Another is the lack of any agreed standard joining IoT devices together. The multiplication of apps intended to hand the consumer lifestyle convenience ends up complicating the benefits of whole-home connectivity and compromising security.
Into the breach have stepped utility companies, internet giants like Amazon and Google, security specialists, telcos and pay TV operators. All are competing for control of the smart home by offering gateways to access personal devices typically unified under a single app.
There’s a genuine business opportunity for service providers in this space which some, including Deutsche Telekom and Comcast, are busy taking advantage of.
“Pay TV operators and telcos are battling to be the trusted interface between the consumer and world of IoT,” says Jim Phillipoff, Head of Business Development, Media & Entertainment, Irdeto.
The key here is trust. Pay TV operators in particular are in a decent position to capitalize on the smart home potential by building on the solid relationship they have with customers. This is immediately at risk if security isn’t tight.

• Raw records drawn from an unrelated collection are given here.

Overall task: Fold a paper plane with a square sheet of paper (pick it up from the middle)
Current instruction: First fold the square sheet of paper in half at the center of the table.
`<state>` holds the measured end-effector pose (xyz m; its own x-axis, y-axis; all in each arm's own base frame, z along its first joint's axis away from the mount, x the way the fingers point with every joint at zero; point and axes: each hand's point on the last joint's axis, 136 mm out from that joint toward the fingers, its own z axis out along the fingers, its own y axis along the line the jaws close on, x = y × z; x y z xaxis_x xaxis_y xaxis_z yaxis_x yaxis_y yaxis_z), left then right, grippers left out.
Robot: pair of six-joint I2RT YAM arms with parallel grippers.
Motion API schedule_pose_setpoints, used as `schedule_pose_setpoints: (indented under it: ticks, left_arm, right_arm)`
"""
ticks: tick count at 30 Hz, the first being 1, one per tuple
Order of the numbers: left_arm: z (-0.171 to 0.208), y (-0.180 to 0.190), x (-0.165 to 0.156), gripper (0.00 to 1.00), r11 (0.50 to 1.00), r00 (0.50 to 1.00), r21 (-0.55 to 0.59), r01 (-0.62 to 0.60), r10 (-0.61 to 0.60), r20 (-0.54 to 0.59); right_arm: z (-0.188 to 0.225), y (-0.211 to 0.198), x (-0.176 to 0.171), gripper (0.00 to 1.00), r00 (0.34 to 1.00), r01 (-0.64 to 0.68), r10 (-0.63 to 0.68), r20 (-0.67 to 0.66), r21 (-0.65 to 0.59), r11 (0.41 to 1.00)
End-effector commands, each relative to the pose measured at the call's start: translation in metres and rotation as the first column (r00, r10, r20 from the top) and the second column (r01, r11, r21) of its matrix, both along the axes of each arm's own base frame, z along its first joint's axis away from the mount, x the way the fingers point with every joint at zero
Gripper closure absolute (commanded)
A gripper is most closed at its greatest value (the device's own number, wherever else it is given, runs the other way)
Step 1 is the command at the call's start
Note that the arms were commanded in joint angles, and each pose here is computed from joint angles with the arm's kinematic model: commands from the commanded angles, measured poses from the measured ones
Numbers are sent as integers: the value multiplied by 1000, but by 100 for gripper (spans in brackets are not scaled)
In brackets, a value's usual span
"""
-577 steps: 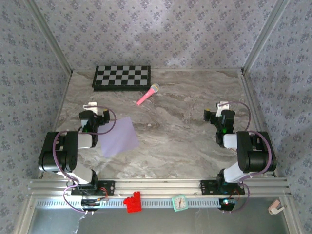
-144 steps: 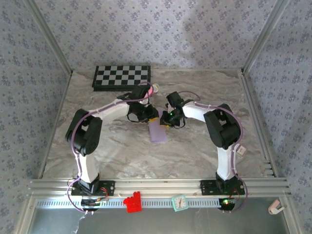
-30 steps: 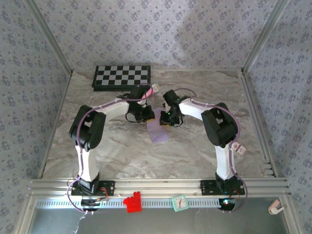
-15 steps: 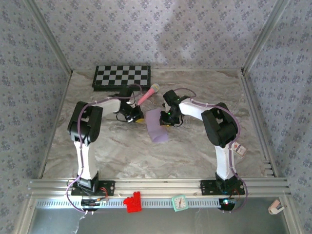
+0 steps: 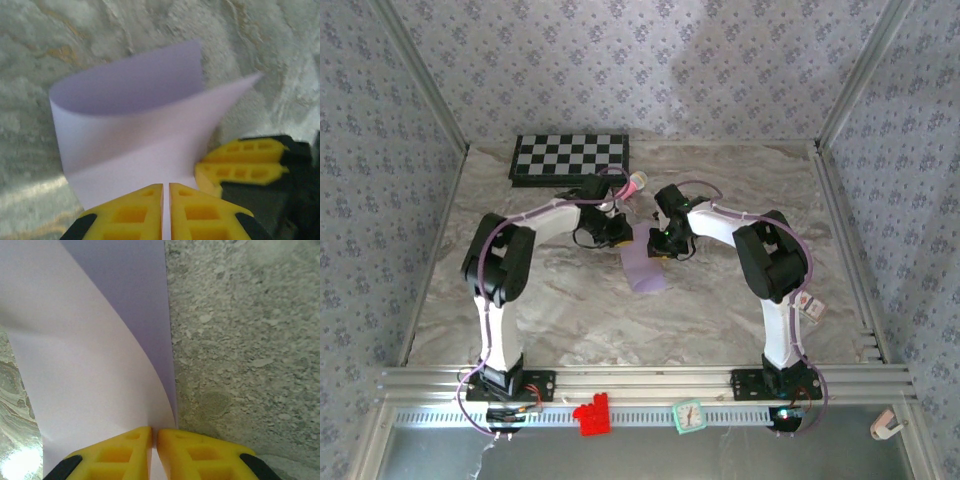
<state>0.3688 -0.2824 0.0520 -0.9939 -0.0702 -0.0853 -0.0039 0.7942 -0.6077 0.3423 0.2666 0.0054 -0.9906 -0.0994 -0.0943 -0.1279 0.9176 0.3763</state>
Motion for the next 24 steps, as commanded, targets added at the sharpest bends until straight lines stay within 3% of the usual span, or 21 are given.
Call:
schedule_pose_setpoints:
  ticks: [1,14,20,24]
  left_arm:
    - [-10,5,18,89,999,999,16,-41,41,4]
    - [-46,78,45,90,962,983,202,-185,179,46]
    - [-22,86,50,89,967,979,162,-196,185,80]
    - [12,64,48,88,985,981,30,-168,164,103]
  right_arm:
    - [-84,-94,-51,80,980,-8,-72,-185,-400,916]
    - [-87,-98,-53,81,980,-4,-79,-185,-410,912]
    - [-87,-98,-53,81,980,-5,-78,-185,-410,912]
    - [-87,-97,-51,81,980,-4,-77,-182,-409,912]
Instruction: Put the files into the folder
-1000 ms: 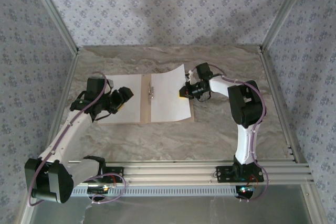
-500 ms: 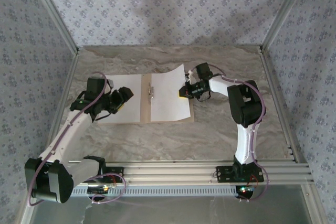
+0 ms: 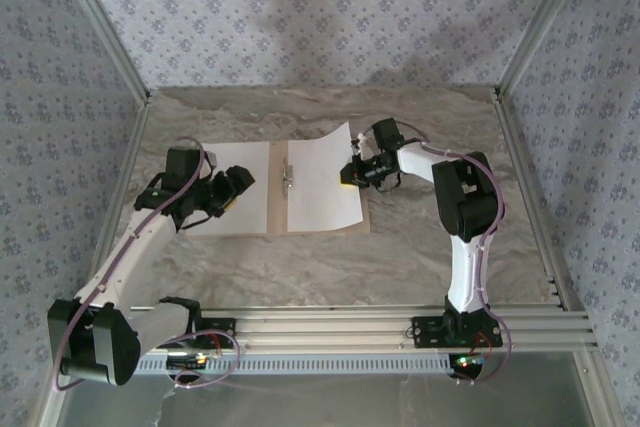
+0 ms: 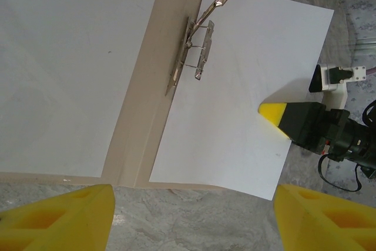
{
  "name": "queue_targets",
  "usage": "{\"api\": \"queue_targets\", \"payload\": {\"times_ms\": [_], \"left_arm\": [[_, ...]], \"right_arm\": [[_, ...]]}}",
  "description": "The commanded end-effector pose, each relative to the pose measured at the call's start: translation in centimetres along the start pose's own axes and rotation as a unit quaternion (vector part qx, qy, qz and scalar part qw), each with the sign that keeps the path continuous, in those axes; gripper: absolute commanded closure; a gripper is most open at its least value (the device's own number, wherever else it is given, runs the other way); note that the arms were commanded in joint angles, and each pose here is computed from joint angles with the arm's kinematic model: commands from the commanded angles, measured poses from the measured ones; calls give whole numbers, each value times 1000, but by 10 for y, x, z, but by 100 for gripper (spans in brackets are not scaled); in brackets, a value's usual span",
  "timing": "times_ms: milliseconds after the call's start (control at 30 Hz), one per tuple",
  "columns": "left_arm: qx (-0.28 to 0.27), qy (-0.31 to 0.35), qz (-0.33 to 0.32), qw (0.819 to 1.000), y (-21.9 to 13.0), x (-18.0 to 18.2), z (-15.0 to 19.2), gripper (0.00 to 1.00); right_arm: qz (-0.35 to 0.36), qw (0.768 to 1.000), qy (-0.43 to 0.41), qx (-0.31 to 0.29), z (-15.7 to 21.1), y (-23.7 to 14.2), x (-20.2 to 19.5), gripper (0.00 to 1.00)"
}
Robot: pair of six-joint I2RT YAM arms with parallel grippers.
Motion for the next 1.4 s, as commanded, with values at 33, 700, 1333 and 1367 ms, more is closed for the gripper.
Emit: {"api": "queue_targets", "payload": {"times_ms": [33,700,1333,1367], "left_arm": [[1,6,7,1000,-1,-1,-1,28],[2,6,7,1000,0,0,2,28],[2,3,8,1000,-1,1,2,28],[1,4,8,1000,-1,1,2,28]], "right_arm": [[19,1000,0,7,-2,1,-2,78],[80,997,-4,8,1,-16,1,39],[98,995,-12,3,3,-31,8,28],[99,995,-16,0,2,-33,9,28]]}}
Point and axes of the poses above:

“A connected home is a very personal environment,” says Phillipoff. “From camera’s monitoring your door to nanny-cams taking care of your children, the risk of images ending up on the internet is too high. Everything has to be protected.”
Irdeto says operators can make it extremely difficult for hackers if the operator has control of the gateway and the companion mobile IoT apps are secured with its Cloakware Software Protection (CSP).
“We can essentially secure any potential environment inside or outside the firewall including the gateway combined with CSP to harden the app,” explains Phillipoff.
Operators wanting a turnkey home gateway solution might opt for Indentive’s home IoT gateway device and suite of IoT consumer services – pre-integrated with Irdeto Cloakware security.
Consumers really do care about this. A survey by PwC ‘Smart home, seamless life’ found that safety and security (peace of mind) commands the highest price for smart home devices among consumers, regardless of income.
The majority of people who have not adopted smart home technology – nor plan to – list price as their biggest hesitation, closely followed by security concerns, according to PwC.
Smart home products with strong safety features command the highest prices at retail. Yet while more consumers will buy a money-saving product, the survey reveals that more of them are willing to spend more for safety.
The implications of this for the keen-eyed service provider CFO and CTO shouldn’t be hard to spot.